EXERCISE BRIEF → Reproduce all of the data exactly.

◇ ◇ ◇ ◇

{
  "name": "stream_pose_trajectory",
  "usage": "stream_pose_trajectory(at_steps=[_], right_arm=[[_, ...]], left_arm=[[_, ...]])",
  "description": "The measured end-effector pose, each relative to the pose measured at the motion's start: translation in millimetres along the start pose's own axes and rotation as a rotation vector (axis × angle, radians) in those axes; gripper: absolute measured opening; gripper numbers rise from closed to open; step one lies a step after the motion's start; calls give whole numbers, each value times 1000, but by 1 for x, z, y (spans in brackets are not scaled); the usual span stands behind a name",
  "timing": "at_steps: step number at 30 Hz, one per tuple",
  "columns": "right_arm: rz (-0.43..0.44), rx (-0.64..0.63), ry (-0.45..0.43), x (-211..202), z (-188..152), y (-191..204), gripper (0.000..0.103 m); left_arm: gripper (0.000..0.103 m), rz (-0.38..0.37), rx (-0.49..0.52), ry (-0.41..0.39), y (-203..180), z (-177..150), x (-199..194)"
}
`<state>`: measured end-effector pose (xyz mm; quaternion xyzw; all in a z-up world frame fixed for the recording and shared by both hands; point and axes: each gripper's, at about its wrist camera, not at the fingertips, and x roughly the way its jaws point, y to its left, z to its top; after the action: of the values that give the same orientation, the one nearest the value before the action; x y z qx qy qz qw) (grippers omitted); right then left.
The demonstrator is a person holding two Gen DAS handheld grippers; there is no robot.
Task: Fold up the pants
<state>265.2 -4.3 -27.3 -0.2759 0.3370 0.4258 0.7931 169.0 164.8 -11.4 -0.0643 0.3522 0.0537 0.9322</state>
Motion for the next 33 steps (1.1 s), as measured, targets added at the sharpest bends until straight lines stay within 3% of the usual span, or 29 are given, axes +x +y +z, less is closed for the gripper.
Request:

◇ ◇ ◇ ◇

ANSWER SECTION →
{
  "name": "stream_pose_trajectory",
  "usage": "stream_pose_trajectory(at_steps=[_], right_arm=[[_, ...]], left_arm=[[_, ...]])",
  "description": "The measured end-effector pose, each relative to the pose measured at the motion's start: translation in millimetres along the start pose's own axes and rotation as a rotation vector (axis × angle, radians) in those axes; gripper: absolute measured opening; gripper numbers rise from closed to open; step one lies a step after the motion's start; calls give whole numbers, each value times 1000, but by 1 for x, z, y (spans in brackets are not scaled); the usual span stands behind a name",
  "timing": "at_steps: step number at 30 Hz, one per tuple",
  "columns": "right_arm: rz (-0.43..0.44), rx (-0.64..0.63), ry (-0.45..0.43), x (-211..202), z (-188..152), y (-191..204), gripper (0.000..0.103 m); left_arm: gripper (0.000..0.103 m), rz (-0.38..0.37), rx (-0.49..0.52), ry (-0.41..0.39), y (-203..180), z (-177..150), x (-199..194)"
}
`<state>`: measured end-effector pose (xyz mm; quaternion xyzw; all in a z-up world frame fixed for the recording and shared by both hands; point and axes: each gripper's, at about its wrist camera, not at the fingertips, and x roughly the way its jaws point, y to its left, z to its top; after the action: of the values that give the same orientation, the one nearest the value before the action; x y z qx qy qz qw) (grippers omitted); right then left.
The demonstrator is a person holding two Gen DAS handheld grippers; there is no robot.
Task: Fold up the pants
<state>265.2 -4.3 -27.3 -0.2759 0.3370 0.4258 0.7931 169.0 164.8 -11.4 -0.0643 0.3522 0.0537 0.9322</state>
Motion for the next 33 steps (1.1 s), as measured, targets added at the sharpest bends until straight lines stay within 3% of the usual span, or 29 are given, axes +x +y +z, less is closed for the gripper.
Request:

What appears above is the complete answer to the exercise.